(SOURCE MATERIAL begins)

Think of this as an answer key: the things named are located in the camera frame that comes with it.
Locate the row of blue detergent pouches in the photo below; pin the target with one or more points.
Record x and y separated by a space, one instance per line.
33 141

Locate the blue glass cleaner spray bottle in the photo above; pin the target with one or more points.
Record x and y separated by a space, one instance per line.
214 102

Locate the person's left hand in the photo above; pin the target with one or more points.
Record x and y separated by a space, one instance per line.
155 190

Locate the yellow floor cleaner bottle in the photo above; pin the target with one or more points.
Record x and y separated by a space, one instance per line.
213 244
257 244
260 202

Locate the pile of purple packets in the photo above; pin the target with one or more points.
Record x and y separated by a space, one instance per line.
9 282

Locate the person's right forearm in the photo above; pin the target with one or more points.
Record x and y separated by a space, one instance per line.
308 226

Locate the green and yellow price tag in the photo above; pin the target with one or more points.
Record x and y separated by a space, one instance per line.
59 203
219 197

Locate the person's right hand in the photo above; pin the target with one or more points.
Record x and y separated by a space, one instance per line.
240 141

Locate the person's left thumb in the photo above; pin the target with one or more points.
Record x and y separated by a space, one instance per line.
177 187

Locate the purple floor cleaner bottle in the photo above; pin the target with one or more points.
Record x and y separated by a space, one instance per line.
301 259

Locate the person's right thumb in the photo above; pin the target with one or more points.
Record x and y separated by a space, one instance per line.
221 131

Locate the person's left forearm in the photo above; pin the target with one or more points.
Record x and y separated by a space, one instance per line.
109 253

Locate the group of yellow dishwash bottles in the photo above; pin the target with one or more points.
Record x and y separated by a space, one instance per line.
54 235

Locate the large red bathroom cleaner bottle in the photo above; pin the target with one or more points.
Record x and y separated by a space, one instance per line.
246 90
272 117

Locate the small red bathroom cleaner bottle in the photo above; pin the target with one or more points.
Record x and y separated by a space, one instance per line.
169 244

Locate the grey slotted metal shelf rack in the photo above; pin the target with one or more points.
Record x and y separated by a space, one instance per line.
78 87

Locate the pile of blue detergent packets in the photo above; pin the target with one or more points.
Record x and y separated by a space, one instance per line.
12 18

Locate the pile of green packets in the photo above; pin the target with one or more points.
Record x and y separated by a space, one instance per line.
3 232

(SOURCE MATERIAL ends)

ABOUT THIS EXERCISE → Restate the data word for word.

RESPONSE →
Think of this as an answer key: the things named are located in the camera frame that comes with it.
Locate the row of blue detergent pouches in the photo below; pin the target with one or more points.
Record x and y separated by a space, one instance per line.
33 141

Locate the blue glass cleaner spray bottle in the photo above; pin the target with one or more points.
Record x and y separated by a space, one instance per line.
214 102

Locate the person's left hand in the photo above; pin the target with one or more points.
Record x and y separated by a space, one instance per line.
155 190

Locate the yellow floor cleaner bottle in the photo above; pin the target with one or more points.
Record x and y separated by a space, one instance per line.
213 244
257 244
260 202

Locate the pile of purple packets in the photo above; pin the target with one or more points.
Record x and y separated by a space, one instance per line.
9 282

Locate the person's right forearm in the photo above; pin the target with one or more points.
Record x and y separated by a space, one instance per line.
308 226

Locate the green and yellow price tag in the photo above; pin the target with one or more points.
Record x and y separated by a space, one instance per line.
59 203
219 197

Locate the person's right hand in the photo above; pin the target with one or more points.
Record x and y separated by a space, one instance per line.
240 141

Locate the person's left thumb in the photo above; pin the target with one or more points.
Record x and y separated by a space, one instance per line.
177 187

Locate the purple floor cleaner bottle in the photo above; pin the target with one or more points.
Record x and y separated by a space, one instance per line.
301 259

Locate the person's right thumb in the photo above; pin the target with one or more points.
Record x and y separated by a space, one instance per line.
221 131

Locate the person's left forearm in the photo above; pin the target with one or more points.
Record x and y separated by a space, one instance per line.
109 253

Locate the group of yellow dishwash bottles in the photo above; pin the target with one or more points.
Record x and y separated by a space, one instance per line.
54 235

Locate the large red bathroom cleaner bottle in the photo above; pin the target with one or more points.
Record x and y separated by a space, one instance per line.
246 90
272 117

Locate the small red bathroom cleaner bottle in the photo above; pin the target with one or more points.
Record x and y separated by a space, one instance per line.
169 244

Locate the grey slotted metal shelf rack in the photo above; pin the target with one or more points.
Record x and y separated by a space, one instance per line.
78 87

Locate the pile of blue detergent packets in the photo above; pin the target with one or more points.
Record x and y separated by a space, one instance per line.
12 18

Locate the pile of green packets in the photo above; pin the target with one or more points.
Record x and y separated by a space, one instance per line.
3 232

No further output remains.